**PROBLEM TO SOLVE:** Transcribe the listing in full, word for word; pictures do not belong in the copy.

**INFORMATION SHOWN:**
::::::::

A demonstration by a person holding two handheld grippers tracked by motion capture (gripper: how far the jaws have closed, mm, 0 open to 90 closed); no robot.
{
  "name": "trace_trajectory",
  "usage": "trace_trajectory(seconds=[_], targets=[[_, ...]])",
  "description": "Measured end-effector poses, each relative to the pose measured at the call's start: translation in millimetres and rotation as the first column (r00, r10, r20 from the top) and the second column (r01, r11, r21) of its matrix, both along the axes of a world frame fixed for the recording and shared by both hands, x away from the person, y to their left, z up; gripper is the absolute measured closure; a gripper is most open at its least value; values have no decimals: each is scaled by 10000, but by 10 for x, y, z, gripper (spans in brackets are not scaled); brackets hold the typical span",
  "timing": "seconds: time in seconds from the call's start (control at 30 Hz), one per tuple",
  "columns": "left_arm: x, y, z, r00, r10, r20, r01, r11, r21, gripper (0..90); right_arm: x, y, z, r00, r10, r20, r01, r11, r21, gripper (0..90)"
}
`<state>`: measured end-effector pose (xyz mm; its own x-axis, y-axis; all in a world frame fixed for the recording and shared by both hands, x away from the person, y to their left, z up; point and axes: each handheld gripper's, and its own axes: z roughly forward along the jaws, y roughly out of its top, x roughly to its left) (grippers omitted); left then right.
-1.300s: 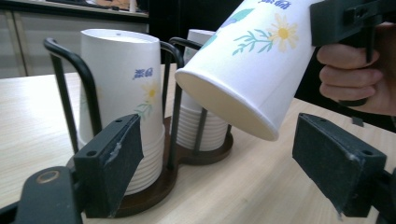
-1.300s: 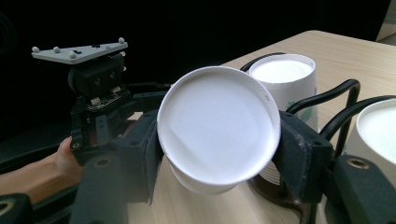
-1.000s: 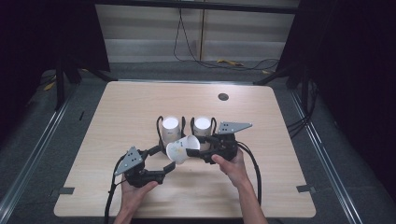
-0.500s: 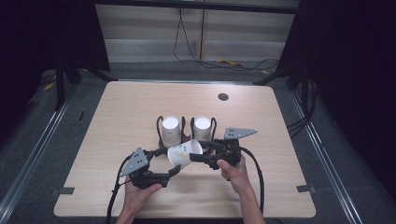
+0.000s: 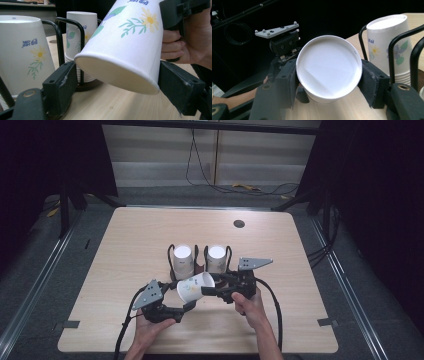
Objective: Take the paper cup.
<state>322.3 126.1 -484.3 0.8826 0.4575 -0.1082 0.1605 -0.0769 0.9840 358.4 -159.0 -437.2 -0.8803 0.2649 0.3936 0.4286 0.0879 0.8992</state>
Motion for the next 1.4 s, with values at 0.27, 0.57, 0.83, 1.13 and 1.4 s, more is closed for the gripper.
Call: trace_trajectory(seconds=[0.27,0.57,0.83,1.13,1.4], targets=[[9,-37,-27,9999,-124,36,124,9999,-20,171,4,16,-16,9997,174,-148,-175,9998,-50,380],[15,-48,-47,9995,-275,130,277,9996,-104,177,14,32,-33,9988,310,-389,-313,9995,-67,379],[13,-2,-64,9992,-394,100,398,9982,-456,188,17,45,-44,9975,425,-564,-432,9990,-110,377],[17,-17,-66,9984,-536,153,545,9963,-669,181,20,37,-38,9966,544,-624,-549,9985,-60,377],[25,-5,-58,9977,-656,139,664,9952,-713,232,33,11,-27,9973,464,-576,-461,9989,57,365]])
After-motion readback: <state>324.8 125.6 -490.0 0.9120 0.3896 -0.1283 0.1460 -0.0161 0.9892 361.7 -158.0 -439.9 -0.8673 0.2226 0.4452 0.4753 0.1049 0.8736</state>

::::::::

**EXERCISE RESULT:**
A demonstration by a person holding two handheld grippers tracked by motion capture (gripper: how far the jaws have closed, mm, 0 open to 90 closed); no robot.
{
  "name": "trace_trajectory",
  "usage": "trace_trajectory(seconds=[_], targets=[[_, ...]])",
  "description": "Measured end-effector poses, each relative to the pose measured at the call's start: translation in millimetres and rotation as the first column (r00, r10, r20 from the top) and the second column (r01, r11, r21) of its matrix, both along the axes of a world frame fixed for the recording and shared by both hands, x away from the person, y to their left, z up; gripper is the absolute measured closure; a gripper is most open at its least value; values have no decimals: each is scaled by 10000, but by 10 for x, y, z, gripper (spans in brackets are not scaled); brackets hold the typical span",
  "timing": "seconds: time in seconds from the call's start (control at 30 Hz), one per tuple",
  "columns": "left_arm: x, y, z, r00, r10, r20, r01, r11, r21, gripper (0..90); right_arm: x, y, z, r00, r10, r20, r01, r11, r21, gripper (0..90)"
}
`<state>`: measured end-effector pose (xyz mm; its own x-axis, y-axis; all in a world frame fixed for the recording and shared by both hands, x away from the person, y to their left, z up; point and axes: each handheld gripper's, and its own axes: z roughly forward along the jaws, y roughly out of its top, x roughly to its left) (grippers omitted); left then right.
-1.300s: 
-1.300s: 
-1.000s: 
-0.500s: 
+0.000s: 
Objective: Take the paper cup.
<state>322.3 126.1 -484.3 0.8826 0.4575 -0.1082 0.1605 -0.0769 0.9840 358.4 -159.0 -437.2 -0.8803 0.2649 0.3936 0.4286 0.0879 0.8992</state>
Motion for the next 1.4 s, with values at 0.27, 0.57, 0.83, 1.13 and 1.4 s, more is closed for the gripper.
Call: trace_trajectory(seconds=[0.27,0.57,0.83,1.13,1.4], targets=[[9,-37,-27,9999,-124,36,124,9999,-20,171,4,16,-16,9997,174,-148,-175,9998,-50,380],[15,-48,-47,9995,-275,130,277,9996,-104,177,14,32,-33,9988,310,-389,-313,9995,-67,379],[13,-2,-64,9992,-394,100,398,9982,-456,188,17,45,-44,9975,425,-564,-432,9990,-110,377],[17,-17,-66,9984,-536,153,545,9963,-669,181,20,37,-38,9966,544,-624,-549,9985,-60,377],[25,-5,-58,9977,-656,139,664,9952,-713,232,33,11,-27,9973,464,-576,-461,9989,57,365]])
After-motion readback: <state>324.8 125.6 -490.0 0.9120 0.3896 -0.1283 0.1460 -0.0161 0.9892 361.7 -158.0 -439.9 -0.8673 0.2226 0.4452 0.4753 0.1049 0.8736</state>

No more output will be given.